Our cars, homes, factories, offices and shopping malls are, it seems, casting a perpetual pall over our very existence. While direct sunshine may be detrimental, biomedical researchers, psychiatrists and psychologists say our lack of exposure to adequate amounts of daylight is hazardous to our physical and emotional health.

It wasn't always this way, of course. For millions of years, our hunting, foraging and agrarian ancestors lived and worked outside. Less than a century and a half ago, however, that way of life began to change. The Industrial Revolution took us out of the fields and into the factories. The information age took us into offices and deeper into the shadows. Natural light, the kind of light that millions and millions of years of evolution had constructed us to respond to, was replaced by artificial electric light, an inadequate substitute, as it turns out.

Recent research has begun to confirm what many of us have known all along -- if only subconsciously: Too little daylight has a detrimental effect on our physical condition and our emotional outlook. Daylight is what keeps our body clocks ticking. It tells us what time to get up, what time to go to bed (signals now largely ignored because of the electric lights), and is largely responsible for how we feel emotionally. But the effects of daylight on humans, the experts say, go way beyond spring fever and winter blahs.

Daylight influences our body temperature, blood pressure, and the release of certain chemicals by the nervous system that determine how alert or how tired we are at different times of the day and year. Conversely, daylight deprivation can result in or contribute to bouts of depression (ranging from mild to manic), loss of appetite, insomnia, fatigue, anxiety, lethargy, immune system dysfunction, hormone production, perhaps even premenstrual syndrome and infertility.

Scientists studying the problem say many of us simply aren't getting our minimum daily requirement of daylight. Recent surveys indicate that many adults get less than an hour or two a day of exposure to natural light.

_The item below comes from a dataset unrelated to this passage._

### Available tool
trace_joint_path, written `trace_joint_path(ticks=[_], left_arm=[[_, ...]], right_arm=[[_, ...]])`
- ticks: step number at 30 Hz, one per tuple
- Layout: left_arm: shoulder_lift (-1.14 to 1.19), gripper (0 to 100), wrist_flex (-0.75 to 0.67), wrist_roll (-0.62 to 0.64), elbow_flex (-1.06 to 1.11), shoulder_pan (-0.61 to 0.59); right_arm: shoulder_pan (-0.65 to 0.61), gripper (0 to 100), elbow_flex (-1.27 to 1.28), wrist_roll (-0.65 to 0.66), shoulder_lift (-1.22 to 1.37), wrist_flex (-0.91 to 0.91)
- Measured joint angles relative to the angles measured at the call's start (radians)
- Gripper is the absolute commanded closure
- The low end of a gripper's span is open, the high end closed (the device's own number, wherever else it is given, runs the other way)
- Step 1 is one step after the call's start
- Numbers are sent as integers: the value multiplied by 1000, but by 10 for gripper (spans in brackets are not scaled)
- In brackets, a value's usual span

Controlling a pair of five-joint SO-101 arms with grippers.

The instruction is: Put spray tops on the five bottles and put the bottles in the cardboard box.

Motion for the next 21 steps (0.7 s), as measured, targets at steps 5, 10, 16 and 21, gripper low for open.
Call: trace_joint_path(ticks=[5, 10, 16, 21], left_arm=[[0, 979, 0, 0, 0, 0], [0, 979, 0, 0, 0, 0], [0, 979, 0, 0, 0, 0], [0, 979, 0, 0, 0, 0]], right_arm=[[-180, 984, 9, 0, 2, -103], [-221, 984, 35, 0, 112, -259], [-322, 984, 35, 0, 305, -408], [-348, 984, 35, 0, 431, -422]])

In fact, the National Institute of Mental Health says that as many as 12 million Americans suffer from SAD -- Seasonal Affective Disorder -- the most extreme form of a seasonal syndrome attributed to light deprivation. (For those diagnosed with SAD, doctors may prescribe a daily regimen of sitting in front of a metal box containing full-spectrum fluorescent lights that approximate the qualities of natural daylight.) Another 35 million -- most of whom live in the country's middle and northern latitudes -- experience some seasonal distress that affects their moods and behaviors.

Because of these findings, pioneering architects and building-products manufacturers such as Andersen Windows and 3M, which produces window films and coatings, are busy devising ways to bring more natural light into buildings that house large numbers of people. So far, their work is pretty much limited to new high-rise office buildings and large chain stores, but the concept, called, appropriately enough, daylighting, will likely be applied in the near future to buildings of all kinds -- schools, hospitals, libraries, institutions, government buildings and multifamily housing.

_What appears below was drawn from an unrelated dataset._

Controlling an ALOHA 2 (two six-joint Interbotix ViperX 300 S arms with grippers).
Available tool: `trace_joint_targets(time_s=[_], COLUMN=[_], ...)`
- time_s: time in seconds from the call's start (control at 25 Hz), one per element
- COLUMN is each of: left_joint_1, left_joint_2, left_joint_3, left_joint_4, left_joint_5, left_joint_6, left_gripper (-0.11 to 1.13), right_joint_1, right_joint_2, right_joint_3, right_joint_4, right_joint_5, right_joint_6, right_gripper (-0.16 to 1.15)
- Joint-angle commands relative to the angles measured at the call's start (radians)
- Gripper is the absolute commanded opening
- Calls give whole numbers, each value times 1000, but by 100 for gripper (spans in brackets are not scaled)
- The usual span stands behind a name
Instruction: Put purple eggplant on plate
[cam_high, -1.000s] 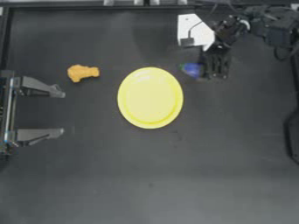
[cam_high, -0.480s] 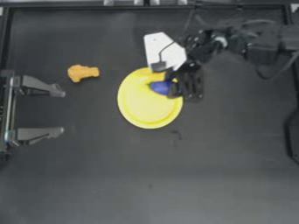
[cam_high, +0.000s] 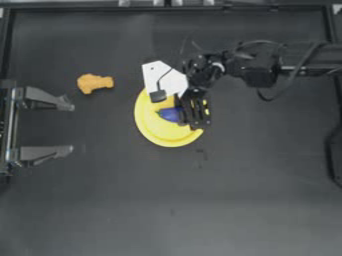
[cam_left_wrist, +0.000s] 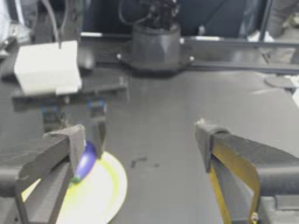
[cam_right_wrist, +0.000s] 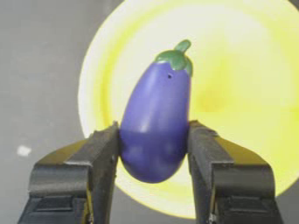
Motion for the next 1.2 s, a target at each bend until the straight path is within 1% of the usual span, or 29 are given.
trace_joint_targets(time_s=[0.04, 0.24, 0.36, 0.44, 0.48, 0.6, 0.72, 0.76, 1.0, 1.2], left_joint_1=[2, 2, 2, 2, 2, 2, 2, 2, 2, 2], left_joint_2=[18, 18, 18, 18, 18, 18, 18, 18, 18, 18], left_joint_3=[-9, -8, -8, -8, -9, -9, -8, -8, -8, -8], left_joint_4=[0, 0, 0, 0, -2, -2, 0, 0, 0, 0], left_joint_5=[-5, -3, -5, -3, -3, -5, -3, -5, -3, -5], left_joint_6=[2, 0, 0, 0, 0, 0, 0, 2, 0, 0], left_gripper=[103, 103, 103, 103, 103, 103, 103, 103, 103, 103], right_joint_1=[-3, -12, -15, -15, -15, -15, -15, -15, -21, -29], right_joint_2=[3, 32, 40, 46, 51, 67, 84, 86, 77, 52], right_joint_3=[-23, -25, -29, -32, -35, -48, -66, -74, -89, -87], right_joint_4=[-9, -35, -35, -37, -37, -37, -31, -31, -35, -37], right_joint_5=[-31, -51, -51, -46, -43, -20, 9, 15, 18, 17], right_joint_6=[-3, 3, 5, 2, 0, 5, 11, 12, 23, 23], right_gripper=[17, 19, 25, 37, 45, 78, 105, 105, 89, 88])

The daylighting movement is producing large commercial buildings that will rely more on free and abundant natural light and less on costly electric light. New kinds of skylights will focus and project light deep into interior spaces. New window films will filter out solar heat but allow daylight in. Window size and placement will be planned to make the most of daylight. All this is being done to reduce on-the-job physical and emotional stress and to save energy.

Eventually, daylighting principles will be applied to new single-family homes as well. The issue may be less critical for houses because most houses have windows in every room.

But part of the daylighting concept has to do with the quality and duration of natural light, not just the quantity. Generally, the objective should be to bring daylight -- not direct sunlight -- into a home from high up via skylights, roof windows and glass transoms over doors and windows so that it illuminates interior spaces and bounces off light-reflective surfaces, extending the occupants' exposure to natural light for as long as possible.